宮城・栗原、本年度病院会計1億5874万円不足 受診控えで収入減

 宮城県栗原市は27日、2020年度の病院事業会計予算が約1億5874万円の資金不足に陥る可能性があることを明らかにした。新型コロナウイルスの感染拡大による患者の受診控えなどの影響で、収入が落ち込んだ。市は資金不足を回避するため、20年度一般会計予算から約3億8092万円を病院事業会計予算に繰り入れる方針を固めた。

 市議会全員協議会で報告した。コロナ禍で減少した外来と入院の患者数などから、1日当たりの平均利用者見込みを積算。20年度当初よりも入院が64人、外来が79人それぞれ減り、資金不足になることが判明した。

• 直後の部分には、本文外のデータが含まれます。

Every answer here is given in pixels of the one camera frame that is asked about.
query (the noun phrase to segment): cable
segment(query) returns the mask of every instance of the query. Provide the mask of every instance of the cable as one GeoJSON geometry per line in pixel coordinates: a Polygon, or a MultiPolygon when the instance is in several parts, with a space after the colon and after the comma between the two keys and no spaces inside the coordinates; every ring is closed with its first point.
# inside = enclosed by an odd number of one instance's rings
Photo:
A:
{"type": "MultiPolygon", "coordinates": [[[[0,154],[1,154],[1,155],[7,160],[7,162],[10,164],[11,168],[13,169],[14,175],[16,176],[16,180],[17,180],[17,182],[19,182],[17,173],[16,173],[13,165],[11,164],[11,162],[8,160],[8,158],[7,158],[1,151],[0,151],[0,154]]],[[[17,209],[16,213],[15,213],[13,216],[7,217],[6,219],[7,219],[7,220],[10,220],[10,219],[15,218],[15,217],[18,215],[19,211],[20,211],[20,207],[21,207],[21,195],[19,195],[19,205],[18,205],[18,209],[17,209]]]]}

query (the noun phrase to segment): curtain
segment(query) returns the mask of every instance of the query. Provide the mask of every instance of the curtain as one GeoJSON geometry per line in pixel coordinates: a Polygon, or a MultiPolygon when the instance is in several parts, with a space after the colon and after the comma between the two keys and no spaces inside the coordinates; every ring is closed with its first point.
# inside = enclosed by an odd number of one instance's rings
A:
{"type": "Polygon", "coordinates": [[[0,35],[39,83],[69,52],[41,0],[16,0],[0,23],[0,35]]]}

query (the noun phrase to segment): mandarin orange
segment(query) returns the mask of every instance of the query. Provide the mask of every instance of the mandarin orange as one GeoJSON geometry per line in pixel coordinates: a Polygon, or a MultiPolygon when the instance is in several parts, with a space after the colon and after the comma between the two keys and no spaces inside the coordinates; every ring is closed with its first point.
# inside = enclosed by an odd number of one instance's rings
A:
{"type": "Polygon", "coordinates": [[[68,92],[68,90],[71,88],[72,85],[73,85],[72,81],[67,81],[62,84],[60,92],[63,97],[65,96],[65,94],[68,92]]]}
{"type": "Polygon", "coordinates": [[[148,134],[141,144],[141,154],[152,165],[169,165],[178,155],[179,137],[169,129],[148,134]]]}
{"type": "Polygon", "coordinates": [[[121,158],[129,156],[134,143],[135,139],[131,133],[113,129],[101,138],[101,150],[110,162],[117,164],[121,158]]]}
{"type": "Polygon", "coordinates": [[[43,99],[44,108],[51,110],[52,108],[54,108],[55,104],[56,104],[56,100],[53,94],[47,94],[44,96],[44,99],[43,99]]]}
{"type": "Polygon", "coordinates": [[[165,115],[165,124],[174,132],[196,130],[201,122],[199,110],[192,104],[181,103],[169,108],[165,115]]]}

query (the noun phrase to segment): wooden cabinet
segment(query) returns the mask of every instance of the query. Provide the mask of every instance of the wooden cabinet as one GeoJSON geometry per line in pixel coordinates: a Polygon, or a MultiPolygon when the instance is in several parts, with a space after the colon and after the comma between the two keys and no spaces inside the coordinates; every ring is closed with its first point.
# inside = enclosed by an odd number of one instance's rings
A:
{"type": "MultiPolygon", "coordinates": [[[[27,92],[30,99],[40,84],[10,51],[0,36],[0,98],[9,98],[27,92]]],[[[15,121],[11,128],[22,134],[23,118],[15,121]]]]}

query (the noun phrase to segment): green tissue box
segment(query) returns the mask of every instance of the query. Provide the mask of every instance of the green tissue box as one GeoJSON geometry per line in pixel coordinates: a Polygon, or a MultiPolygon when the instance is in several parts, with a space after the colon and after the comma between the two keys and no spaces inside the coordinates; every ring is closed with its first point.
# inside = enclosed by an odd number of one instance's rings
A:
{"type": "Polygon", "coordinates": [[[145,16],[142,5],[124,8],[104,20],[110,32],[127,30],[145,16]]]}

 市は一般会計予算からの繰り入れに加え、国と県のコロナ関連の補助金などで資金不足の回避を図る。

 さらにコロナの収束が見通せないことから、策定中の病院経営健全化に向けた病床縮小計画の一部を、予定していた22年度から1年前倒しする方針も示した。

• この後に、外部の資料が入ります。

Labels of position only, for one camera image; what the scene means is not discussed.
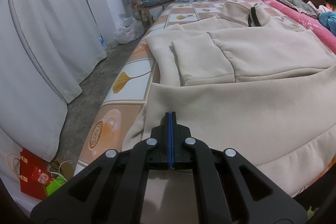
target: white plastic bag
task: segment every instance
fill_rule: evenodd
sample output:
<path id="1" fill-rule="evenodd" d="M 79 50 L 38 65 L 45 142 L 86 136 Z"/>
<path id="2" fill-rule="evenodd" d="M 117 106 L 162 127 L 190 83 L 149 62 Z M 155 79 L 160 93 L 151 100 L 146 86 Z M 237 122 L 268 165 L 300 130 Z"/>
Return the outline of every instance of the white plastic bag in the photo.
<path id="1" fill-rule="evenodd" d="M 145 29 L 141 22 L 134 17 L 124 19 L 123 24 L 120 25 L 119 30 L 115 36 L 120 44 L 126 44 L 143 35 Z"/>

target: plastic bag
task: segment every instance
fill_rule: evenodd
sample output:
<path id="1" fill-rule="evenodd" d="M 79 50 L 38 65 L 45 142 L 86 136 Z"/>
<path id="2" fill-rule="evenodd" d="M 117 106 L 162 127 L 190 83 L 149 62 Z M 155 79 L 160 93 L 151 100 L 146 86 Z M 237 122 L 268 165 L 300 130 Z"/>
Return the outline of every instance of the plastic bag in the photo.
<path id="1" fill-rule="evenodd" d="M 104 50 L 106 50 L 106 49 L 107 49 L 107 45 L 106 45 L 106 43 L 105 43 L 105 41 L 104 41 L 104 38 L 100 37 L 100 38 L 99 38 L 99 42 L 100 42 L 101 45 L 103 46 Z"/>
<path id="2" fill-rule="evenodd" d="M 123 24 L 119 27 L 115 40 L 120 44 L 126 44 L 136 38 L 139 38 L 145 32 L 140 21 L 137 21 L 134 17 L 124 19 Z"/>

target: white curtain
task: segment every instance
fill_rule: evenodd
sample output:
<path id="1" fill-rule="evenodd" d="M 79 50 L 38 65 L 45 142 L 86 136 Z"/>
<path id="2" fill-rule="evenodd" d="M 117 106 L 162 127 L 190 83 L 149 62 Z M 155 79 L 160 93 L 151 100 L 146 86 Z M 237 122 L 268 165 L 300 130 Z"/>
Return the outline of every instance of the white curtain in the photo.
<path id="1" fill-rule="evenodd" d="M 0 129 L 20 146 L 51 161 L 67 105 L 44 81 L 22 47 L 8 0 L 0 0 L 0 11 Z"/>
<path id="2" fill-rule="evenodd" d="M 22 46 L 45 82 L 64 101 L 106 57 L 86 0 L 8 0 Z"/>

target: orange leaf print
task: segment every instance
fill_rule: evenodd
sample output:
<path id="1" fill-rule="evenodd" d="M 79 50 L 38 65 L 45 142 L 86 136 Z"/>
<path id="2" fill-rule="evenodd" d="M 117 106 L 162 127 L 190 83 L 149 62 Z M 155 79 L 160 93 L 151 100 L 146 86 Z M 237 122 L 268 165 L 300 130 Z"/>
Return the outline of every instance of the orange leaf print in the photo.
<path id="1" fill-rule="evenodd" d="M 124 71 L 119 75 L 117 80 L 112 86 L 113 93 L 118 93 L 132 78 L 129 77 Z"/>
<path id="2" fill-rule="evenodd" d="M 179 16 L 176 17 L 176 19 L 178 19 L 178 20 L 183 20 L 183 19 L 185 19 L 185 18 L 186 18 L 186 17 L 183 16 L 183 15 L 179 15 Z"/>
<path id="3" fill-rule="evenodd" d="M 146 43 L 146 41 L 141 42 L 133 51 L 132 55 L 137 53 L 137 52 L 149 52 L 149 47 Z"/>

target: person
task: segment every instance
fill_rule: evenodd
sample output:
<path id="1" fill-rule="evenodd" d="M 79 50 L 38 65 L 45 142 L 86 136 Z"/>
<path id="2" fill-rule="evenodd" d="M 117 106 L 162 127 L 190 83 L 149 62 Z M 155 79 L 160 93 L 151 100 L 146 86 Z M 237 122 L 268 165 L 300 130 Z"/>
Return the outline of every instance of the person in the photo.
<path id="1" fill-rule="evenodd" d="M 319 14 L 319 22 L 336 36 L 336 0 L 324 0 L 325 6 L 330 10 Z"/>
<path id="2" fill-rule="evenodd" d="M 324 0 L 324 6 L 334 12 L 336 10 L 336 0 Z"/>

 方針では、病床数を栗原中央病院は300床から250床、若柳病院は120床から90床、栗駒病院は75床から45床に縮小。栗駒病院は21年4月、若柳病院はこれ以降で準備が整い次第、縮小に踏み切りたい考え。

 千葉健司市長は「予想を超えるコロナによる下振れで、先手を打つ必要があった。市民の医療環境に影響が出ないよう対処したい」と説明した。

 市は病院事業会計予算への繰り入れを含む20年度一般会計補正予算など議案18件を、12月1日開会の市議会12月定例会に提出する。